Yukarıda verilen bilgiler ışığında somut olayın koşulları değerlendirildiğinde;
1-Sanık hakkında müşteki ...’ın oğlu ...’a yönelik dolandırıcılık suçundan kurulan mahkûmiyet hükmüne yönelik temyiz itirazlarının incelenmesinde;
Öğretmen olan sanığın müşteki ..."ın oğlu ... ile irtibat kurup "üniversitede kadro açılacak, o zaman seni işe aldıracağım" demek suretiyle bu kişiye 339 TL"lik bilgisayar parçasını aldırdığı, bilahare bu bilgisayar parçasını satarak kendisine çıkar sağladığı şeklinde gerçekleştiği anlaşılan olayda dolandırıcılık suçunun oluştuğuna yönelik kabulde bir isabetsizlik görülmemiştir.
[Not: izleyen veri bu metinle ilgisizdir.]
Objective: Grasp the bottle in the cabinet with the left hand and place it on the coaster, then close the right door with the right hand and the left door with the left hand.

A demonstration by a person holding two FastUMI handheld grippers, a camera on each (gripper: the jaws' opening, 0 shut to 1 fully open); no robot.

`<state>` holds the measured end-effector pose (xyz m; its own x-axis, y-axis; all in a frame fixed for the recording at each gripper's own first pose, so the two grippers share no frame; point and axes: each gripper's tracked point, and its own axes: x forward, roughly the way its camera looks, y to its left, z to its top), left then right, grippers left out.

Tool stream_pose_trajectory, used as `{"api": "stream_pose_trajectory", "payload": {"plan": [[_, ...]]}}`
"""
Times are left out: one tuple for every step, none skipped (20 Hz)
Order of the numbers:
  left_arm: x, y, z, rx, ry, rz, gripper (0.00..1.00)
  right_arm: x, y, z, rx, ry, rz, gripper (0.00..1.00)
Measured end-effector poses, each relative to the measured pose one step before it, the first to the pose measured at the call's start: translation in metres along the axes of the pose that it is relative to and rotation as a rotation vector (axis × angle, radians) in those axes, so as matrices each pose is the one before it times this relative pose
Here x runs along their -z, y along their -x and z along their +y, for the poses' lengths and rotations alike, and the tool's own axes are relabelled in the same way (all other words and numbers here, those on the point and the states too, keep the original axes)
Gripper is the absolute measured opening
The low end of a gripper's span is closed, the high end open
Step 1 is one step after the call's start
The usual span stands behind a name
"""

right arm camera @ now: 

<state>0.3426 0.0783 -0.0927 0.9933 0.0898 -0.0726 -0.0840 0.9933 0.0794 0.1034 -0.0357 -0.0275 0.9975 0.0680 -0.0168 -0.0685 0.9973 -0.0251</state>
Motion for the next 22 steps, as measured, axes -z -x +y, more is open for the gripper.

Yapılan yargılamaya, toplanıp karar yerinde gösterilen delillere, mahkemenin kovuşturma sonuçlarına uygun olarak oluşan kanaat ve takdirine, incelenen dosya kapsamına göre yerinde görülmeyen sair temyiz itirazlarının reddine, ancak;
Yargıtay Ceza Genel Kurulu"nun 19.06.2007 tarih ve 2007/10-108-152 sayılı ilamında da belirtildiği gibi yasa koyucunun ayrıca adli para cezası öngördüğü suçlarda, hapis cezasının alt sınırdan tayini halinde mutlak surette adli para cezasının da alt sınırdan tayini gerektiği yönünde bir zorunluluk bulunmamakta ise de, bunun gerekçelerinin gösterilmesi, dayanılan gerekçelerin de yasal olması ve dosya içeriğiyle örtüşmesi gerektiği halde mahkemece adli para cezasının gerekçe gösterilmeksizin alt sınırın üzerinde tayin edilmesi suretiyle 5237 sayılı TCK"nın 61. maddesine aykırı davranılması,
Bozmayı gerektirmiş, sanık müdafiinin temyiz itirazları bu itibarla yerinde görüldüğünden hükmün 5320 sayılı Kanun"un 8/1. maddesi gereğince uygulanması gereken 1412 sayılı CMUK"nın 321. maddesi gereğince BOZULMASINA, ancak yeniden duruşma yapılmasını gerektirmeyen bu hususun aynı kanunun 322. maddesi uyarınca düzeltilmesi mümkün bulunduğundan, hüküm fıkrasından adli para cezasına ilişkin sırasıyla “365 gün”, “121 gün” ve “2420 TL” adli para cezası terimlerinin tamamen çıkartılarak yerlerine, sırasıyla “5 gün”, “1 gün” ve “20 TL” ibareleri eklenmek suretiyle sair yönleri usul ve yasaya uygun olan hükmün DÜZELTİLEREK ONANMASINA, 04.04.2015 tarihinde oybirliğiyle karar verildi.
2-Sanık hakkında katılan ...’a yönelik dolandırıcılık ve özel belgede sahtecilik suçlarından kurulan mahkumiyet hükümlerine yönelik temyiz itirazlarının incelenmesinde;
Sanık ...’un ancak ...Üniversitesi Rektörlüğünce düzenlenebilecek olan adı geçen üniversiteye bağlı hastane kantinin kiralanmasına ilişkin teknik şartname ve sözleşmeyi tamamen sahte bir şekilde oluşturduğunun iddia ve kabul olunması karşısında;... Üniversitesi’nin maddi varlığı niteliğindeki bu belgenin katılana verilmek suretiyle sahte olarak kullanılması şeklindeki eylemin 5237 sayılı TCK"nın 158/1-d maddesinde düzenlenen kamu kurumunun araç olarak kullanılması suretiyle dolandırıcılık ve 5237 sayılı TCK"nın 204/1 maddesinde düzenlenen resmi belgede sahtecilik suçlarını oluşturup oluşturmayacağına ilişkin delillerin takdir ve değerlendirmesinin üst dereceli ağır ceza mahkemesine ait olduğu gözetilerek görevsizlik kararı verilmesi gerekirken, yargılamaya devamla yazılı şekilde hüküm kurulması,
Bozmayı gerektirmiş, sanığın temyiz itirazları bu itibarla yerinde görülmüş olduğundan, sair yönleri incelenmeyen hükmün bu nedenlerle, 5320 sayılı Kanunun 8/1. maddesi gereğince uygulanması gereken 1412 sayılı CMUK"un 321. maddesi uyarınca BOZULMASINA, aynı Kanun"un 326/son maddesi uyarınca ceza miktarı yönünden sanıkların kazanılmış haklarının saklı tutulmasına, 08/04/2015 tarihinde oybirliğiyle karar verildi.